Untold Stories of the ‘T’ Folks in LGBT
This week, the Forward launched our month-long series on the lives of transgender Jews. Our project kicked off with six profiles of transgender rabbis and rabbinical students.
As the editor of the series, I first became interested in transgender issues after I spent a year reporting on gay and lesbian inclusion in Jewish settings. In the past several decades, the non-Orthodox Jewish world has made enormous strides in welcoming gays and lesbians as congregants, rabbis and community leaders.
But there are still many questions regarding inclusion, particularly when it comes to halacha, or Jewish law. For instance, after the Conservative movement officially sanctioned gay marriage in 2006, it took another six years to provide guidance on how rabbis should conduct a gay wedding ceremony that meets the requirements of Jewish law.
In the course of my year of reporting on gay and lesbian Jews, I began to wonder about the untold stories of the “T” folks in the LGBT Jewish world. Of course, there have always been transgender people in synagogues and in other Jewish settings. And it’s been a full five years since Joy Ladin — formerly Jay — made headlines when she returned to Yeshiva University’s Stern College for Women as a woman.
Yet after a few Jewish LGBT advocates told me that transgender inclusion was the “new frontier,” I began to look more closely at how Jewish settings are welcoming trans Jews, and at how trans Jews are creating communities of their own.

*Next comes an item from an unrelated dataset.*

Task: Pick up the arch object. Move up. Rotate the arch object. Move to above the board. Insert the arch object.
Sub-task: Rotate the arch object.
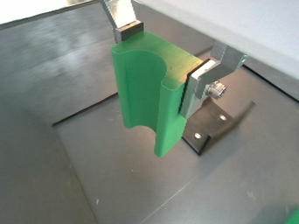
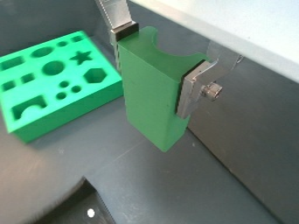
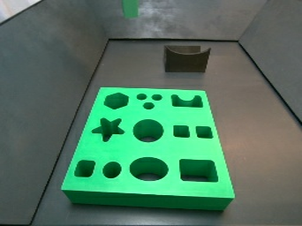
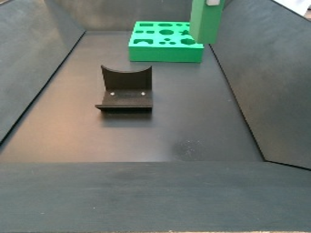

I was assisted in my research by Michael Berson, the teenage son of a friend of the Forward, who spent a month looking into the topic for me. He mailed me an inches-thick pile of printouts on everything that has ever been written about transgender Judaism, it seemed. (Or at least everything that’s available on the Internet.)
On a bus ride from New York City to Maine, I pored over his findings and delved into the book of essays he included with the packet: “Balancing on the Mechitza: Transgender in Jewish Community.” As I suspected, the story of transgender Judaism is rich, complicated and evolving, with a fascinating cast of characters — a recipe for great journalism.
Many trans Jews, I learned, see Judaism as a faith that embraces transition. Bar and bat mitzvahs, weddings, baby naming ceremonies and brises all mark the passage from one phase of life to another. Today, trans Jews are creating ritual to mark aspects of transition, from chest binding to hormone treatment. They are writing about the lesser-known characters in rabbinic literature whose identities fall outside of the categories of male and female. They are being heartily welcomed by some synagogues, half-heartedly accommodated by others and ignored or rejected by still more.
At the same time, they are pushing the Jewish world to think more critically about gender. (One trans rabbi I spoke with recounted a teaching moment in his congregation when a member asked about the gender of his sibling’s newborn child: “They haven’t told us yet,” he replied.)
I won’t spoil the surprise by revealing exactly what we’ll be publishing the rest of the month. But I will say this: my hope is that our series will introduce our cisgender readers (that is, people who identify with the gender they were assigned at birth) to a portion of the community that has, for the most part, been overlooked by the Jewish press.
For our transgender readers, I hope the series is an invitation to become a more active part of the Forward’s network — to share stories, tips, commentary and criticism with us.
Most of all — and at the risk of tooting my faith community’s horn — I hope that our series shows what it means to be a deeply religious transgender person. I have heard countless stories of LGBT people who feel they must leave their faith groups behind when they come out. Yet for many of the trans Jews I interviewed, coming out was a religious experience in and of itself.